[Task description] When the string "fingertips" appears in a line of the records, show the whole line.

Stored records
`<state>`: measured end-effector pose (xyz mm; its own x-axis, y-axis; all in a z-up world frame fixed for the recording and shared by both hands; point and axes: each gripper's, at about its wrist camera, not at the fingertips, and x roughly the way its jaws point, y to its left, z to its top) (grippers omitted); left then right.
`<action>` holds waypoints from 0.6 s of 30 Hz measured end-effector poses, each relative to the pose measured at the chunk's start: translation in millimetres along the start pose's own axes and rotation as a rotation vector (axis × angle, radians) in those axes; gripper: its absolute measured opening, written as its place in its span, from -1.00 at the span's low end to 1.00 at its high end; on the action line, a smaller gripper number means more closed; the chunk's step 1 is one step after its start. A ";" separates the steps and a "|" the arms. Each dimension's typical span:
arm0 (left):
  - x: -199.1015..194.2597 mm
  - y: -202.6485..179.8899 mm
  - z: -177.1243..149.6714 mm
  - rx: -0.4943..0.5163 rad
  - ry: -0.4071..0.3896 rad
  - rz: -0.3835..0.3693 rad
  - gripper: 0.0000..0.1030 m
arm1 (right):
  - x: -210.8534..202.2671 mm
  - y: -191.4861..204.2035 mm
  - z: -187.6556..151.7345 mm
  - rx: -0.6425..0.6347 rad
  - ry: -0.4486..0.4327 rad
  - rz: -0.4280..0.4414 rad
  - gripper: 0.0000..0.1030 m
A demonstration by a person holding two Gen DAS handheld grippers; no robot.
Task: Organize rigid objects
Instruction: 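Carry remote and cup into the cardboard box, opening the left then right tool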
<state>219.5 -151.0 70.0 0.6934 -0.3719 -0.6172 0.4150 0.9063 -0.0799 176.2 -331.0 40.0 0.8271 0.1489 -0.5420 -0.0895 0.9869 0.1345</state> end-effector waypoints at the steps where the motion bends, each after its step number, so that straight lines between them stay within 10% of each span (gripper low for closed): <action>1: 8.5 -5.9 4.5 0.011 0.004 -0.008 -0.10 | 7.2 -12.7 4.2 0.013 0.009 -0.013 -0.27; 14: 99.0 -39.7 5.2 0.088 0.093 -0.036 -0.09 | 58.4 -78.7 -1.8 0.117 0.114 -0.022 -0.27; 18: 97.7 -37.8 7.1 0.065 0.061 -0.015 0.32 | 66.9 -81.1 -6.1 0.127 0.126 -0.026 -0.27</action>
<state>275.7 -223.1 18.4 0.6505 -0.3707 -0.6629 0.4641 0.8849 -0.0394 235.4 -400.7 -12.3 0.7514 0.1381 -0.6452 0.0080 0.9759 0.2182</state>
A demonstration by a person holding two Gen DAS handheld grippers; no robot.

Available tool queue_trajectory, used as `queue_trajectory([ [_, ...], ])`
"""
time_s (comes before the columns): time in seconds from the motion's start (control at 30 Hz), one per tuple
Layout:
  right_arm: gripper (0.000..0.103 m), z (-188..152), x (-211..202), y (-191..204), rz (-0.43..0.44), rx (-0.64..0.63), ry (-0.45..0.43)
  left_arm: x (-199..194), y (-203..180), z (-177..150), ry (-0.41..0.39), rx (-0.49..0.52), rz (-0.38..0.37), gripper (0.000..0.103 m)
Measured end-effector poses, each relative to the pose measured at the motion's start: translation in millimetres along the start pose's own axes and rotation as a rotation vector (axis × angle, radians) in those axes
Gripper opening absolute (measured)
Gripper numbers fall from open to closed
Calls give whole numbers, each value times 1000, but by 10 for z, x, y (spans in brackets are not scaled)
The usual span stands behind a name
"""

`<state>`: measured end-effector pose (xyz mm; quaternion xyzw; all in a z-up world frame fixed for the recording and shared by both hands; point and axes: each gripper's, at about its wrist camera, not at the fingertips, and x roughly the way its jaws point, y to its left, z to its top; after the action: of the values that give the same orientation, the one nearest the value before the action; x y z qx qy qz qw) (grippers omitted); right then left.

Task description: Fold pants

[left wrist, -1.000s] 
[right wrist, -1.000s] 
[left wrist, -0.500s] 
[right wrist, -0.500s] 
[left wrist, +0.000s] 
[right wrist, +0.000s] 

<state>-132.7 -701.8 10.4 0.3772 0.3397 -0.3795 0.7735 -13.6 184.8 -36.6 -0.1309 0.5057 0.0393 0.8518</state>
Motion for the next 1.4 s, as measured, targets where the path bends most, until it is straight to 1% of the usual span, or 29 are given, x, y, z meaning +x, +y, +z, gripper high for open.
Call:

[Result of the exercise]
`<state>`: measured end-effector pose (xyz mm; its own x-axis, y-axis; all in a z-up world frame fixed for the recording and shared by both hands; point and axes: each gripper's, at about its wrist camera, not at the fingertips, and x roughly the way its jaws point, y to its left, z to its top) (grippers omitted); left then right.
`<state>`: measured end-effector pose (xyz mm; quaternion xyzw; all in a z-up world frame fixed for the recording and shared by both hands; point and axes: each gripper's, at about its wrist camera, not at the fingertips, and x roughly the way its jaws point, y to its left, z to its top; after the action: of the values that give the same orientation, the one nearest the value before the action; x y z qx qy qz qw) (grippers omitted); right then left.

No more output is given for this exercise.